Psychostimulanzien sind psychisch anregende und antriebsstimulierende Arzneimittel, die kurzfristig leistungs- und konzentrationssteigernd wirken, das Hungergefühl unterdrücken und in hohen Dosen eine Euphorie auslösen können. Unkontrollierte Einnahme kann zu einem Abhängigkeitssyndrom führen. Die Wirkung erfolgt durch Beeinflussung des Katecholaminstoffwechsels im synaptischen Spalt mit Erhöhung von Dopamin und Noradrenalin.

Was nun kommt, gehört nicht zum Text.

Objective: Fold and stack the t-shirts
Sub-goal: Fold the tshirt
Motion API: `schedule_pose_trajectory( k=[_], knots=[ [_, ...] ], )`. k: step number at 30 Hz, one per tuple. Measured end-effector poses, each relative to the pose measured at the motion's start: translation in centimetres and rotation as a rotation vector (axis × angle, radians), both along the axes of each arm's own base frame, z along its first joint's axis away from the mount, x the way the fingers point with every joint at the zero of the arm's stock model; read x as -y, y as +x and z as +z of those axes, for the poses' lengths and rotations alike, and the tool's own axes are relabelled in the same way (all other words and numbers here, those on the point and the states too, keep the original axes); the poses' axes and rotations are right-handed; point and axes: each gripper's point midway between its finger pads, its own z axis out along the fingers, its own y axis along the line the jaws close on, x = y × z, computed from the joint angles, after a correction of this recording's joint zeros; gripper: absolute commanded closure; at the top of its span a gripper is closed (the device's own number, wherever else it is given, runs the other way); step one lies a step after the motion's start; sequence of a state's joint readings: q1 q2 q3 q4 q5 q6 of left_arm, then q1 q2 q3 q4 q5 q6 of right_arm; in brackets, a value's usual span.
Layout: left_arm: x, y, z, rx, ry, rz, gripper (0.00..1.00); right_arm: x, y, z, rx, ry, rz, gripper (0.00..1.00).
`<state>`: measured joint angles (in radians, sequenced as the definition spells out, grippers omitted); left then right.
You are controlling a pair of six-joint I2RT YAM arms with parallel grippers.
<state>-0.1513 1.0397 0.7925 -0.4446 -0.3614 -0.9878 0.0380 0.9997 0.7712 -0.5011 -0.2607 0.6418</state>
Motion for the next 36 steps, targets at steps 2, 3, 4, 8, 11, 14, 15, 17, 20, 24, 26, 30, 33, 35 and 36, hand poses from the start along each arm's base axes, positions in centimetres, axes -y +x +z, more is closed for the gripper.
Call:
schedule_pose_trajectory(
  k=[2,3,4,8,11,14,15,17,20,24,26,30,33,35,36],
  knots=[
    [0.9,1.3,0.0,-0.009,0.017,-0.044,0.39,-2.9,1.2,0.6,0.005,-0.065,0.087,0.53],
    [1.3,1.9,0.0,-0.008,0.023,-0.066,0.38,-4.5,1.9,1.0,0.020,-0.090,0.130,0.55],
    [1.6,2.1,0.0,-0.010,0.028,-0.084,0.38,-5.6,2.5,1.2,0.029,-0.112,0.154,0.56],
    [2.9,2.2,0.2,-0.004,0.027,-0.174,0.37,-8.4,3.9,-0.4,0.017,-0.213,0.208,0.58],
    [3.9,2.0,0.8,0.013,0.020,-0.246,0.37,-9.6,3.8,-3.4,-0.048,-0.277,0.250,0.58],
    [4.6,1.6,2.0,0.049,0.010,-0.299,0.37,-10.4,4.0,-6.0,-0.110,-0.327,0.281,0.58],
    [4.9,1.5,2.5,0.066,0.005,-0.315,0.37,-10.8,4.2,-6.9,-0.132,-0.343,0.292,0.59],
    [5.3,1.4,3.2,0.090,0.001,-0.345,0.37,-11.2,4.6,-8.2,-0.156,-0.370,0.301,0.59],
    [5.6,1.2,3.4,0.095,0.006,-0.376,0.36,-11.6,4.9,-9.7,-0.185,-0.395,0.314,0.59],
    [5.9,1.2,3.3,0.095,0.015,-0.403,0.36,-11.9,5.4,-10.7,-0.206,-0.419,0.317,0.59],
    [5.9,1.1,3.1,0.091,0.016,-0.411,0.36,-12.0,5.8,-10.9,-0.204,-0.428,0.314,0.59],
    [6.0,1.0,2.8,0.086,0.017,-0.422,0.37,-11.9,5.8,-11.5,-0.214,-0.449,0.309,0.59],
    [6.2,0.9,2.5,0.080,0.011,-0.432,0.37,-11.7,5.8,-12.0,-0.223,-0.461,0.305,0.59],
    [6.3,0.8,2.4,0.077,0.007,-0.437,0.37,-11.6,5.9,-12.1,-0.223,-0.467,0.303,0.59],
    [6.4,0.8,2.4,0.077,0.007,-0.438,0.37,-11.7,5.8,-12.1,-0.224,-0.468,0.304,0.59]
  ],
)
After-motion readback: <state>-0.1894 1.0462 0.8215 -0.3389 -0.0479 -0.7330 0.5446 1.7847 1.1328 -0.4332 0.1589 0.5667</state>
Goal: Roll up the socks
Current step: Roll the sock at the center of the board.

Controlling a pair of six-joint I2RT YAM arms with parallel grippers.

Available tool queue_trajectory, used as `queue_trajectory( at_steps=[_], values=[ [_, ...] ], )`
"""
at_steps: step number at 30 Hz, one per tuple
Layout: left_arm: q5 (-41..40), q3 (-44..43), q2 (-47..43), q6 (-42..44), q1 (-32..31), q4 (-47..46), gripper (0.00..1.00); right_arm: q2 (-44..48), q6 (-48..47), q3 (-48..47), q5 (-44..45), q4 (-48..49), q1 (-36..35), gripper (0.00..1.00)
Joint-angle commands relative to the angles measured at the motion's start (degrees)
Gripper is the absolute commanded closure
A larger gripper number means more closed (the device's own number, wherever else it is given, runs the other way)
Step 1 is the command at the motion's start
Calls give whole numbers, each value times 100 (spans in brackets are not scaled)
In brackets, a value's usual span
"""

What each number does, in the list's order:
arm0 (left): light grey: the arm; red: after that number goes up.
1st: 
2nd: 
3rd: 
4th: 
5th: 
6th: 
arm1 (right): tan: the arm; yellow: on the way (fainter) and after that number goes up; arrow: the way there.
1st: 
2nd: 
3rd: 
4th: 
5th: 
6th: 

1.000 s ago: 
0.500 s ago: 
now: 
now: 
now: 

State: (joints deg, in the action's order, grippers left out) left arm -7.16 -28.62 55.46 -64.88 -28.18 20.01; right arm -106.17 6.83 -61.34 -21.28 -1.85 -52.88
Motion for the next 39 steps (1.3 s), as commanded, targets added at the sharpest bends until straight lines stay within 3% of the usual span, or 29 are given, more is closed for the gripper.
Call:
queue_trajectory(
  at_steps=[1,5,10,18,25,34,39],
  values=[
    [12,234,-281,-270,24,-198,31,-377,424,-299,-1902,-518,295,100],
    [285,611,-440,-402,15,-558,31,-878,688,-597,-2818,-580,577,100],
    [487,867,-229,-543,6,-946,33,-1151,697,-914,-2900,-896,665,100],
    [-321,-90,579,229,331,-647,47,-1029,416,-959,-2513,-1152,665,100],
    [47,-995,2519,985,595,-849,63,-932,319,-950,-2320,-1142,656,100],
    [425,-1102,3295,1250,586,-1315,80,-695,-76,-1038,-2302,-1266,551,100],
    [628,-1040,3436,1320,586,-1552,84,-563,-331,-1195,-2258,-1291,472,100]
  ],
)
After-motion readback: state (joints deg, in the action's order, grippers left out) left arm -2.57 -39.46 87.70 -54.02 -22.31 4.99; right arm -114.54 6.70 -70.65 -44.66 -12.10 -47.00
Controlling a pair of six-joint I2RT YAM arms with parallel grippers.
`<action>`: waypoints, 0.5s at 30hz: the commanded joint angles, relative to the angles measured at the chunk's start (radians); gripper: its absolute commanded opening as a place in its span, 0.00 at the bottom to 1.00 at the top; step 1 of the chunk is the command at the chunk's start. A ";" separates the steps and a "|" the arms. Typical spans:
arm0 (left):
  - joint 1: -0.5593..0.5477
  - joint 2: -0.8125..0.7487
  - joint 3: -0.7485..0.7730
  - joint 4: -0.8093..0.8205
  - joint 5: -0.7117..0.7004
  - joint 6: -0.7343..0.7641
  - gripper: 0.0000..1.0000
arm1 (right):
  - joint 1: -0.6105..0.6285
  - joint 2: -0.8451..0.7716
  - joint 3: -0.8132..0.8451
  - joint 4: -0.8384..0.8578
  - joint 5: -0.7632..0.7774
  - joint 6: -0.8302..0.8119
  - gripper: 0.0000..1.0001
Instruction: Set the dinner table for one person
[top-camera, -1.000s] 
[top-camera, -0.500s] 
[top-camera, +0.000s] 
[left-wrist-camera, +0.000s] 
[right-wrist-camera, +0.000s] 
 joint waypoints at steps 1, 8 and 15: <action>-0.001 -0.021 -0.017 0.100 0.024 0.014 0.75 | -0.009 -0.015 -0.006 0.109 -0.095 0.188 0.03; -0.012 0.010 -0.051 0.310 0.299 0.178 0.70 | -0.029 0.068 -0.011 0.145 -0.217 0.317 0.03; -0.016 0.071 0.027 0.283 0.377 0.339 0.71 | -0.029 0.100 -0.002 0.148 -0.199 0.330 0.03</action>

Zur Gruppe der Stimulanzien zählt man neben Koffein, Nikotin, Kokain oder den Weckaminen (Amphetamine) Medikamente gegen die Aufmerksamkeits-Defizitstörung (ADHS). Diese vor allem bei Kindern und zunehmend auch bei Erwachsenen diagnostizierte Störung zeichnet sich durch gesteigerte Aktivität, Unruhe, erhöhte Ablenkbarkeit und Konzentrationsstörungen aus. Das bekannteste Medikament ist Methylphenidat (Medikinet ®, Ritalin ®), welches auf noch nicht ganz geklärte Weise zu Beruhigung und Nachlassen der Impulsivität und Hyperaktivität führt. Bei richtiger Indikation ist die klinische Wirkung beeindruckend und die Suchtentwicklung vernachlässigbar. Methylphenidat soll jedoch nur im Rahmen eines Gesamtbehandlungsplans mit Berücksichtigung psychosozialer Bedingungen verabreicht werden (siehe Kapitel XVI).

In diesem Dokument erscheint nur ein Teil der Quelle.